• _Exercise description_:
Take the lines below between the one holding "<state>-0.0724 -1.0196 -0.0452" and the one holding "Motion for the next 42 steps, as", inclusive, and copy them exactly. Add nothing.

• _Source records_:

☆ ☆ ☆ ☆ ☆ ☆ ☆

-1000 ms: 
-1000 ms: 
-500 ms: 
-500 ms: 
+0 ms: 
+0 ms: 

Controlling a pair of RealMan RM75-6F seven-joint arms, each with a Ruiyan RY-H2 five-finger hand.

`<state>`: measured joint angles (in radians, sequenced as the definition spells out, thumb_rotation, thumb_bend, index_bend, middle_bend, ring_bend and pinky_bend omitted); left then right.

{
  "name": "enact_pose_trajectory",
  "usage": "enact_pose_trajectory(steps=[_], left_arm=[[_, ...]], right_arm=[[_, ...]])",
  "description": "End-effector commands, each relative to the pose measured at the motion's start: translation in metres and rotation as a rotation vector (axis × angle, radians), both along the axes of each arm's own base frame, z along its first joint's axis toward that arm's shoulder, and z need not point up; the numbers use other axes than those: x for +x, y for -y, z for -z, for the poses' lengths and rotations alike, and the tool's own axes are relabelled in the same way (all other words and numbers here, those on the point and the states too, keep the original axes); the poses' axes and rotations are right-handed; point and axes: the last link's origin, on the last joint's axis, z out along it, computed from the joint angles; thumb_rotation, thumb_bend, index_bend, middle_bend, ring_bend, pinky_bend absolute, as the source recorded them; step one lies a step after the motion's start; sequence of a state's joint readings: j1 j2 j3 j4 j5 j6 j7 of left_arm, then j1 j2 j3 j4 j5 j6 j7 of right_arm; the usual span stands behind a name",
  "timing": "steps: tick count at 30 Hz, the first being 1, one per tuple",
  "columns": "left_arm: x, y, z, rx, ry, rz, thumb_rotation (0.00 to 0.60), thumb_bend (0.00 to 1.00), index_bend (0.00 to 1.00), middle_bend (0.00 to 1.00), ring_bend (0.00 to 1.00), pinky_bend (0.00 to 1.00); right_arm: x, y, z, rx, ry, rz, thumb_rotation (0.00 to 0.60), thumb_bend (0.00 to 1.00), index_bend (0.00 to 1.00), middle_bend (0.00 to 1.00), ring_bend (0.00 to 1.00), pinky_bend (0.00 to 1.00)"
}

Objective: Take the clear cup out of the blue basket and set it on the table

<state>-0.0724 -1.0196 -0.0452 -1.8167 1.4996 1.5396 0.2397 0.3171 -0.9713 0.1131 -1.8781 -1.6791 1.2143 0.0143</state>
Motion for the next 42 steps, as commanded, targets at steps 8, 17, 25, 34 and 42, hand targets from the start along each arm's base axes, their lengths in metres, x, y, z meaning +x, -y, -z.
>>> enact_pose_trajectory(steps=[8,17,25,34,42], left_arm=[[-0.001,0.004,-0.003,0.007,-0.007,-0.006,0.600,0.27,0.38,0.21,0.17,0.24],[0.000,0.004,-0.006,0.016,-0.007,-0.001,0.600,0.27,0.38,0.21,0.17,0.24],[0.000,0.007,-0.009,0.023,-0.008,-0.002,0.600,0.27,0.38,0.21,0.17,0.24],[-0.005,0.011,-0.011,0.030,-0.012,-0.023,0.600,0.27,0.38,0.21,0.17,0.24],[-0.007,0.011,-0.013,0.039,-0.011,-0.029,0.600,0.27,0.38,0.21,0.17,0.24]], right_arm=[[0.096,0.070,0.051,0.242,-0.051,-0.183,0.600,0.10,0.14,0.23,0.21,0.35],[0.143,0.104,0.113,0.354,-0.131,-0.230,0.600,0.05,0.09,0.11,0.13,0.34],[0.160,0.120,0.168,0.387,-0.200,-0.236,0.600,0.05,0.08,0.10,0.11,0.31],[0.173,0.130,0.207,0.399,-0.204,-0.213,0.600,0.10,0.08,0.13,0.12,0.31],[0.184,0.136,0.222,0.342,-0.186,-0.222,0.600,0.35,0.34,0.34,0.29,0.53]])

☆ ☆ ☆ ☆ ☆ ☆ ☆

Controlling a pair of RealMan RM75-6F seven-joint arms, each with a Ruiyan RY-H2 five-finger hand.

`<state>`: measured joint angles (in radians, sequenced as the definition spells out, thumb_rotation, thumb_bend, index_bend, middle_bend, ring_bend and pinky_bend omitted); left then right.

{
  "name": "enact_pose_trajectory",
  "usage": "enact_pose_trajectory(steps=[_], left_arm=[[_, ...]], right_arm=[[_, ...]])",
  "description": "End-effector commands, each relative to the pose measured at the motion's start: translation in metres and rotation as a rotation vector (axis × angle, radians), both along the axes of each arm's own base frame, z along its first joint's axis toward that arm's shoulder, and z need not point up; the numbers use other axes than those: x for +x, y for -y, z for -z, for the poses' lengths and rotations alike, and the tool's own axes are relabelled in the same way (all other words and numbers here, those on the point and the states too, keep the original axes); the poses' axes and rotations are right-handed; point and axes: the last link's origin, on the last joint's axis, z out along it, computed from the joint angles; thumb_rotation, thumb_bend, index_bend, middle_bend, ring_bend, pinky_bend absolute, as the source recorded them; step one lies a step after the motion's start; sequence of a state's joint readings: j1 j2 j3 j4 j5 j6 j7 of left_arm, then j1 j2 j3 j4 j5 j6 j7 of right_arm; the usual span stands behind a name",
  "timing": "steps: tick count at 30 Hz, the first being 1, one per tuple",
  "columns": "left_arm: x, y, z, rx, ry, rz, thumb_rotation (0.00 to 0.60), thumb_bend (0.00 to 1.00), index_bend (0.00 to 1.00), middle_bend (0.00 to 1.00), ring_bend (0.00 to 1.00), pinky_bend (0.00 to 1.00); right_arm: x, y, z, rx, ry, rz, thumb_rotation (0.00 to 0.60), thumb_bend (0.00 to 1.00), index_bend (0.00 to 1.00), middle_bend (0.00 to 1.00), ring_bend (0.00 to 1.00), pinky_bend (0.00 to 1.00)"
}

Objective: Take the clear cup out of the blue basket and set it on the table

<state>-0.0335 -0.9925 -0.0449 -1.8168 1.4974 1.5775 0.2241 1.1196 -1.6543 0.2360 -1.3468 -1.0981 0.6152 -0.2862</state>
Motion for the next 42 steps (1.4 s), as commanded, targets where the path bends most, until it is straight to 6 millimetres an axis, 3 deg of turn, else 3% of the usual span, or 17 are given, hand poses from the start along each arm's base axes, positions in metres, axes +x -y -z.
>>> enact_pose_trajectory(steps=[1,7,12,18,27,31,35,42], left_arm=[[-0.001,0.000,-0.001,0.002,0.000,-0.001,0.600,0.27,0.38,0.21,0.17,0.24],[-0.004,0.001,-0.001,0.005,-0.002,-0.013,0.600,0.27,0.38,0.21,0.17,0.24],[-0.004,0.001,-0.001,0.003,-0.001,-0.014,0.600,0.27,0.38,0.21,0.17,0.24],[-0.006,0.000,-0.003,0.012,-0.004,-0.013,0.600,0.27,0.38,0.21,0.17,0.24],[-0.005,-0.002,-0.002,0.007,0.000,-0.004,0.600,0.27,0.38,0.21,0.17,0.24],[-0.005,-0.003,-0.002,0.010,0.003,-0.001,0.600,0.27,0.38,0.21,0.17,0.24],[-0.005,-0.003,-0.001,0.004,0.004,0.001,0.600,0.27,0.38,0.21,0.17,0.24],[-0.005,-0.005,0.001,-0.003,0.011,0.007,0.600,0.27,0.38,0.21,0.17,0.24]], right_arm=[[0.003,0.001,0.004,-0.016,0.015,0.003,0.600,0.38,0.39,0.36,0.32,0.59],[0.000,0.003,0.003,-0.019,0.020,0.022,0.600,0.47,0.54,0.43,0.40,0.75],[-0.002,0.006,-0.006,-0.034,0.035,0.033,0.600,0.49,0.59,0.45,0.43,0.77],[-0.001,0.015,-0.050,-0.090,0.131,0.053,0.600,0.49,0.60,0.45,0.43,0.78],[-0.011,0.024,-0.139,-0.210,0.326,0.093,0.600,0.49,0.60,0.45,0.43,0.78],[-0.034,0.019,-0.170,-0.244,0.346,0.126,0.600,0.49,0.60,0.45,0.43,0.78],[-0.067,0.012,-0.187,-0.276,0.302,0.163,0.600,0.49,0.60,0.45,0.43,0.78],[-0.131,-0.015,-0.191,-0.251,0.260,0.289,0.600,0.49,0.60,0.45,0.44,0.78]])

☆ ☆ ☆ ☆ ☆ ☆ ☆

• _Task result_:
<state>-0.0724 -1.0196 -0.0452 -1.8167 1.4996 1.5396 0.2397 0.3171 -0.9713 0.1131 -1.8781 -1.6791 1.2143 0.0143</state>
Motion for the next 42 steps, as commanded, targets at steps 8, 17, 25, 34 and 42, hand targets from the start along each arm's base axes, their lengths in metres, x, y, z meaning +x, -y, -z.

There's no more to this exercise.